I did set up a simple test case and then ran a 10053 trace on it to see what was in there –
DROP TABLE test1
/
CREATE TABLE test1(col1 number
,col2 number)
/
DROP TABLE test2
/
CREATE TABLE test2(col1 number
,col2 number)
/
BEGIN
FOR r IN 1..100000 LOOP
INSERT INTO test1 VALUES(r,100000+r);
IF MOD(r,2)=0 THEN
INSERT INTO test2 VALUES(100000+r,200000+r);
END IF;
END LOOP;
COMMIT;
END;
/
exec dbms_stats.gather_table_stats(ownname => USER,tabname => ‘TEST1’,estimate_percent => 100);
exec dbms_stats.gather_table_stats(ownname => USER,tabname => ‘TEST2’,estimate_percent => 100);
SELECT /*+ OUTER JOIN APPROACH */
COUNT(1) FROM (
SELECT t1.col1
, t1.col2
, t2.col2
FROM test1 t1
, test2 t2
WHERE t1.col2 = t2.col1(+)
ORDER BY t1.col1
)
/
alter session set events ‘10053 trace name context forever’;
SELECT /*+ SCALAR SUBQUERY APPROACH */
COUNT(1) FROM (
SELECT t1.col1
, t1.col2
, (SELECT t2.col2
FROM test2 t2
WHERE t1.col2 = t2.col1
) col2
FROM test1 t1
ORDER BY t1.col1
)
/
In the trace file we first see the scalar subquery being evaluated…
****************
QUERY BLOCK TEXT
****************
SELECT t2.col2
FROM test2 t2
WHERE t1.col2 = t2.col1
*****
****************
QUERY BLOCK SIGNATURE
*********************
qb name was generated
signature (optimizer): qb_name=SEL$3 nbfros=1 flg=0
fro(0): flg=0 objn=55825 hint_alias=”T2″@”SEL$3″
… then the costs for this subquery:
*********************************
Number of join permutations tried: 1
*********************************
Final – First Rows Plan: Best join order: 1
Cost: 27.6270 Degree: 1 Card: 1.0000 Bytes: 9
Resc: 27.6270 Resc_io: 26.0000 Resc_cpu: 10783378
Resp: 27.6270 Resp_io: 26.0000 Resc_cpu: 10783378
…then it works on the whole query:
****************
QUERY BLOCK TEXT
****************
SELECT /*+ SCALAR SUBQUERY APPROACH */
COUNT(1) FROM (
SELECT t1.col1
, t1.col2
, (SELECT t2.col2
FROM test2 t2
WHERE t1.col2 = t2.col1
) col2
FROM test1 t1
ORDER BY t1.col1
)
*********************
QUERY BLOCK SIGNATURE
*********************
qb name was generated
signature (optimizer): qb_name=SEL$51F12574 nbfros=1 flg=0
fro(0): flg=0 objn=55824 hint_alias=”T1″@”SEL$2″
…the costs for which are:
*********************************
Number of join permutations tried: 1
*********************************
Final – All Rows Plan: Best join order: 1
Cost: 57.8271 Degree: 1 Card: 100000.0000 Bytes: 500000
Resc: 57.8271 Resc_io: 55.0000 Resc_cpu: 18737631
Resp: 57.8271 Resp_io: 55.0000 Resc_cpu: 18737631
And the (incomplete) plan it thinks it’s running:
============
Plan Table
============
————————————–+———————————–+
Id Operation Name Rows Bytes Cost Time
————————————–+———————————–+
0 SELECT STATEMENT 58
1 SORT AGGREGATE 1 5
2 TABLE ACCESS FULL TEST1 98K 488K 58 00:00:01
————————————–+———————————–+
So, I guess you get more information in the 10053 trace file including the breakdown for the subquery(ies) – so in the case I was working on that would have highlighted to me the use of this new table and it’s access path being (inefficiently) via an index. It still gets the overall plan wrong though.
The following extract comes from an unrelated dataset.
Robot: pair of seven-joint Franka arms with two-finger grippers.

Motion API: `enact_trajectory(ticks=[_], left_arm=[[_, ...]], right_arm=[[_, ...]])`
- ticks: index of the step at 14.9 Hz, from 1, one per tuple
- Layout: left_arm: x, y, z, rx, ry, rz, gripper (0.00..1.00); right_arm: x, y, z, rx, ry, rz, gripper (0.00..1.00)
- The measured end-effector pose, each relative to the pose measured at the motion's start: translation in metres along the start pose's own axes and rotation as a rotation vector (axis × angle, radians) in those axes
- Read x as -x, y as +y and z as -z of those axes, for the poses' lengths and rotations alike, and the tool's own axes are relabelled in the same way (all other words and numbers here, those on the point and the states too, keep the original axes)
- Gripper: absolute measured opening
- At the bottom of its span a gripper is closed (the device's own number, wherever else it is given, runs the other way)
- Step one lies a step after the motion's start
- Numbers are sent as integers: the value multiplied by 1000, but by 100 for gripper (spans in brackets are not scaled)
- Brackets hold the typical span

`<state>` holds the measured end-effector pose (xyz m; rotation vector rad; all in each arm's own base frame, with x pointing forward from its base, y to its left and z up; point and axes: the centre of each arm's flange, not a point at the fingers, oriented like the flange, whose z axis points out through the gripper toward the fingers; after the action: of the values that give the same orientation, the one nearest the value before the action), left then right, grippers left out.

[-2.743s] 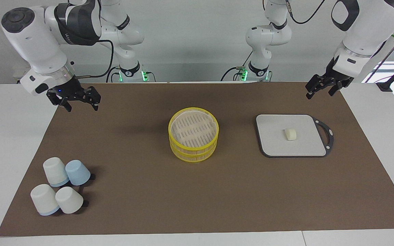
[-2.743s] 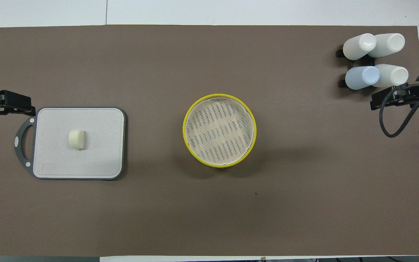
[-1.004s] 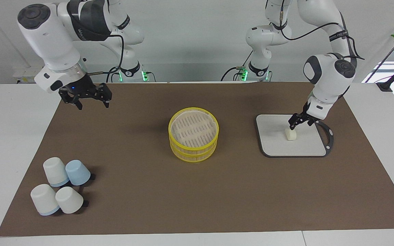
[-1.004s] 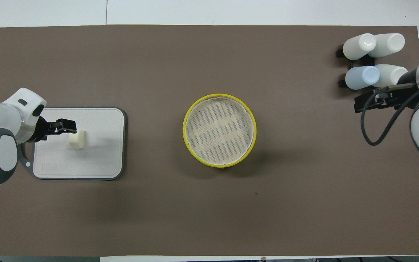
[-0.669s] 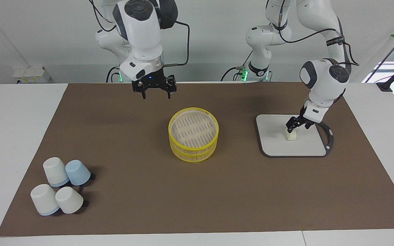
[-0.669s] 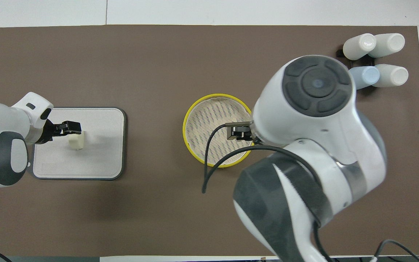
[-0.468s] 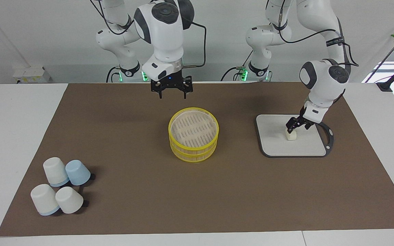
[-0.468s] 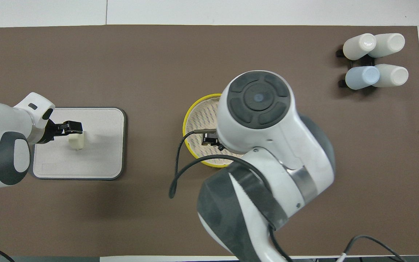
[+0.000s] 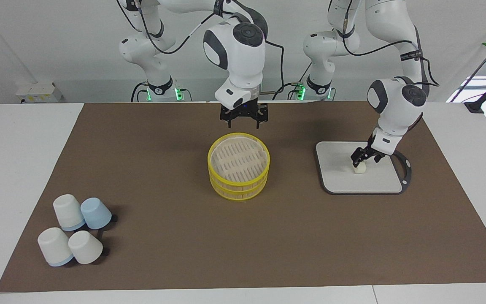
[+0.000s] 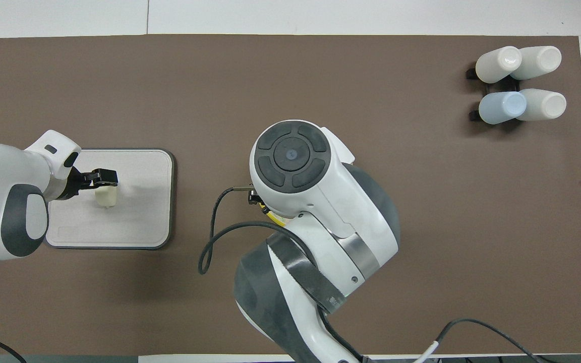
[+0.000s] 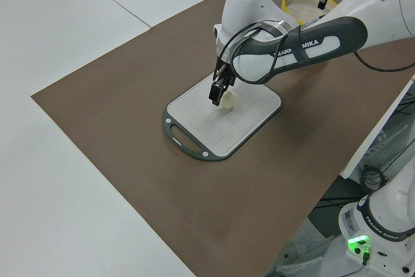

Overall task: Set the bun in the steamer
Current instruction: 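Reach the right gripper over the steamer and grasp its lid, then lift the lid off the steamer with the right gripper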

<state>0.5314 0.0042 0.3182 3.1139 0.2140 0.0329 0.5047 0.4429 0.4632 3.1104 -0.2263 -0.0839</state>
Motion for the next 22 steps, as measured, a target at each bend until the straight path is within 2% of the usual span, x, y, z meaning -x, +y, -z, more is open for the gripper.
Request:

After a bit of reading, Anthony discovered that Tom had mentioned this issue of execution plans not reflecting actual processing, in his Effective Oracle by Design book (p504 – 514). Tom remarked that it was an issue in 9iR2 and that he hoped it would be fixed in a future release – well, that release is not 10gR2 since we’re still seeing this anomaly.